Print the listing below from its opening line through the line holding "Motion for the", both ends included.

═══ Material provided ═══

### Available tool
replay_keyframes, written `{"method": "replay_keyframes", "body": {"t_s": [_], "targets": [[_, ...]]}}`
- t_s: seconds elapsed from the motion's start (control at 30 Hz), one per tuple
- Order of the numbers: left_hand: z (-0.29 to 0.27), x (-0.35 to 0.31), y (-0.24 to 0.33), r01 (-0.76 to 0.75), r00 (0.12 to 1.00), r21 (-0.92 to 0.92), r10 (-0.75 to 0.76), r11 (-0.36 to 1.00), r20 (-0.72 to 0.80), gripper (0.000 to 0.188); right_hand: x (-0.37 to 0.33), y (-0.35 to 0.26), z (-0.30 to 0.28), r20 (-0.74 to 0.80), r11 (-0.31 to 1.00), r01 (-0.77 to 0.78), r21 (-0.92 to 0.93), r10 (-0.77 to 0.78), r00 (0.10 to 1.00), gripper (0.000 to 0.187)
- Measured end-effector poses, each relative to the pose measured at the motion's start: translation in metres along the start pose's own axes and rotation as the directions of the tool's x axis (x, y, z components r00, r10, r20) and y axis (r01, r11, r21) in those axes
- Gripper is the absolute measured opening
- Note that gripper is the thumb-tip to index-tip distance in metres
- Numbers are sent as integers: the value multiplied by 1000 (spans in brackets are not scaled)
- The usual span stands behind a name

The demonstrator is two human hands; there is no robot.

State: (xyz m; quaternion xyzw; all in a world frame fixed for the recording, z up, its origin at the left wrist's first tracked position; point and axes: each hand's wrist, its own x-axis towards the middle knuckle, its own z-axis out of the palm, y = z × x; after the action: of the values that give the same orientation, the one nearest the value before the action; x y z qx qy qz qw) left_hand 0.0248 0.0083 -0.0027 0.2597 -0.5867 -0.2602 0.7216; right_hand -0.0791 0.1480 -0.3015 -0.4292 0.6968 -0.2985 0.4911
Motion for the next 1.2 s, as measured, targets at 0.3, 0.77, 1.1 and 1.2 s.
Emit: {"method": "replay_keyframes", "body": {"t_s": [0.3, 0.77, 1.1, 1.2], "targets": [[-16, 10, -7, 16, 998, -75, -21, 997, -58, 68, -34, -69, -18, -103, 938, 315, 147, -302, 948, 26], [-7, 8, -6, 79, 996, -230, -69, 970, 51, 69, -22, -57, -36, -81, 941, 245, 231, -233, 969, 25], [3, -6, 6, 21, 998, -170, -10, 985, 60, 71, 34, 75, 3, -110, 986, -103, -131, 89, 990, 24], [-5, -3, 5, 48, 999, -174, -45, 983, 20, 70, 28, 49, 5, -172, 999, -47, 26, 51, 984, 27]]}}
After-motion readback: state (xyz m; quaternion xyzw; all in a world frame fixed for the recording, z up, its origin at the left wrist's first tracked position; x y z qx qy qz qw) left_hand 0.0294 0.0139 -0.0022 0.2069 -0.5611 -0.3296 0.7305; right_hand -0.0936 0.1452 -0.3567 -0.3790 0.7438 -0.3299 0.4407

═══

## Answer space:
### Available tool
replay_keyframes, written `{"method": "replay_keyframes", "body": {"t_s": [_], "targets": [[_, ...]]}}`
- t_s: seconds elapsed from the motion's start (control at 30 Hz), one per tuple
- Order of the numbers: left_hand: z (-0.29 to 0.27), x (-0.35 to 0.31), y (-0.24 to 0.33), r01 (-0.76 to 0.75), r00 (0.12 to 1.00), r21 (-0.92 to 0.92), r10 (-0.75 to 0.76), r11 (-0.36 to 1.00), r20 (-0.72 to 0.80), gripper (0.000 to 0.188); right_hand: x (-0.37 to 0.33), y (-0.35 to 0.26), z (-0.30 to 0.28), r20 (-0.74 to 0.80), r11 (-0.31 to 1.00), r01 (-0.77 to 0.78), r21 (-0.92 to 0.93), r10 (-0.77 to 0.78), r00 (0.10 to 1.00), gripper (0.000 to 0.187)
- Measured end-effector poses, each relative to the pose measured at the motion's start: translation in metres along the start pose's own axes and rotation as the directions of the tool's x axis (x, y, z components r00, r10, r20) and y axis (r01, r11, r21) in those axes
- Gripper is the absolute measured opening
- Note that gripper is the thumb-tip to index-tip distance in metres
- Numbers are sent as integers: the value multiplied by 1000 (spans in brackets are not scaled)
- The usual span stands behind a name

The demonstrator is two human hands; there is no robot.

State: (xyz m; quaternion xyzw; all in a world frame fixed for the recording, z up, its origin at the left wrist's first tracked position; point and axes: each hand's wrist, its own x-axis towards the middle knuckle, its own z-axis out of the palm, y = z × x; after the action: of the values that give the same orientation, the one nearest the value before the action; x y z qx qy qz qw) left_hand 0.0248 0.0083 -0.0027 0.2597 -0.5867 -0.2602 0.7216; right_hand -0.0791 0.1480 -0.3015 -0.4292 0.6968 -0.2985 0.4911
Motion for the next 1.2 s, as measured, targets at 0.3, 0.77, 1.1 and 1.2 s.

This answer requires no further additions.